Your instructions: Stopping right after the line with "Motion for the", please reproduce the material below exactly from its first line.

Content starts

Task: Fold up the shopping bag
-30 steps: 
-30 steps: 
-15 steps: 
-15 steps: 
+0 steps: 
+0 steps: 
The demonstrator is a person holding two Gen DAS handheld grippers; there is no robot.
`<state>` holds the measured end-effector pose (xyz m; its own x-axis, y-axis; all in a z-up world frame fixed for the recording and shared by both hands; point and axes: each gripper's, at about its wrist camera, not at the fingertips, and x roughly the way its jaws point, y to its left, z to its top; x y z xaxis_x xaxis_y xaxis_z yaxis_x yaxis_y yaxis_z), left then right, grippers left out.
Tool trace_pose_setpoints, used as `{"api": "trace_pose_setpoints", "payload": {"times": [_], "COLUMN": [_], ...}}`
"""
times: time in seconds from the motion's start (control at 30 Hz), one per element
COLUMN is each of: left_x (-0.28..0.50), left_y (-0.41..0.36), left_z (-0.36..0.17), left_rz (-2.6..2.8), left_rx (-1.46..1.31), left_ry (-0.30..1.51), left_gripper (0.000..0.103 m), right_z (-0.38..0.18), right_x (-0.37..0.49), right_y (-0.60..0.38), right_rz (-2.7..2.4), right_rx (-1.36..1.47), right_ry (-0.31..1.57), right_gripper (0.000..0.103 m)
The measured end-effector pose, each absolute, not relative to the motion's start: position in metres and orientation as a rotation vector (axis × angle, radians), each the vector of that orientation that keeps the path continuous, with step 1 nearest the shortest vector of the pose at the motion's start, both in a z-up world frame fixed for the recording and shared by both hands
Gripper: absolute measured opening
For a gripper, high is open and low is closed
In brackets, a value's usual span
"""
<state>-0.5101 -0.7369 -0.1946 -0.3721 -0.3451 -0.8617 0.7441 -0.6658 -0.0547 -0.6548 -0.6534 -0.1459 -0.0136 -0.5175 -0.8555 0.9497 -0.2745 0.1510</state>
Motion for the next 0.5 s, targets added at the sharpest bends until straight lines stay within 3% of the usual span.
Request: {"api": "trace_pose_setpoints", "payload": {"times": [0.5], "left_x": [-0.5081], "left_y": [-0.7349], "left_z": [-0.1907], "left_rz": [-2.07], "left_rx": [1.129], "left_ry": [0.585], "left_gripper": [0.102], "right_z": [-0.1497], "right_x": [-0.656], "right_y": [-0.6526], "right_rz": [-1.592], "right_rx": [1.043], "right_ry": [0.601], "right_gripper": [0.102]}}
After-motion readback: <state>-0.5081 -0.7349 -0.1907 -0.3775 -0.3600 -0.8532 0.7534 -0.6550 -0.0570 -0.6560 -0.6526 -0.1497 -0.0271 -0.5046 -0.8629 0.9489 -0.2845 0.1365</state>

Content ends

Exercise result:
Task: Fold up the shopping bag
-30 steps: 
-30 steps: 
-15 steps: 
-15 steps: 
+0 steps: 
+0 steps: 
The demonstrator is a person holding two Gen DAS handheld grippers; there is no robot.
`<state>` holds the measured end-effector pose (xyz m; its own x-axis, y-axis; all in a z-up world frame fixed for the recording and shared by both hands; point and axes: each gripper's, at about its wrist camera, not at the fingertips, and x roughly the way its jaws point, y to its left, z to its top; x y z xaxis_x xaxis_y xaxis_z yaxis_x yaxis_y yaxis_z), left then right, grippers left out.
Tool trace_pose_setpoints, used as `{"api": "trace_pose_setpoints", "payload": {"times": [_], "COLUMN": [_], ...}}`
"""
times: time in seconds from the motion's start (control at 30 Hz), one per element
COLUMN is each of: left_x (-0.28..0.50), left_y (-0.41..0.36), left_z (-0.36..0.17), left_rz (-2.6..2.8), left_rx (-1.46..1.31), left_ry (-0.30..1.51), left_gripper (0.000..0.103 m), right_z (-0.38..0.18), right_x (-0.37..0.49), right_y (-0.60..0.38), right_rz (-2.7..2.4), right_rx (-1.36..1.47), right_ry (-0.31..1.57), right_gripper (0.000..0.103 m)
The measured end-effector pose, each absolute, not relative to the motion's start: position in metres and orientation as a rotation vector (axis × angle, radians), each the vector of that orientation that keeps the path continuous, with step 1 nearest the shortest vector of the pose at the motion's start, both in a z-up world frame fixed for the recording and shared by both hands
Gripper: absolute measured opening
For a gripper, high is open and low is closed
In brackets, a value's usual span
"""
<state>-0.5101 -0.7369 -0.1946 -0.3721 -0.3451 -0.8617 0.7441 -0.6658 -0.0547 -0.6548 -0.6534 -0.1459 -0.0136 -0.5175 -0.8555 0.9497 -0.2745 0.1510</state>
Motion for the next 0.5 s, targets added at the sharpest bends until straight lines stay within 3% of the usual span.

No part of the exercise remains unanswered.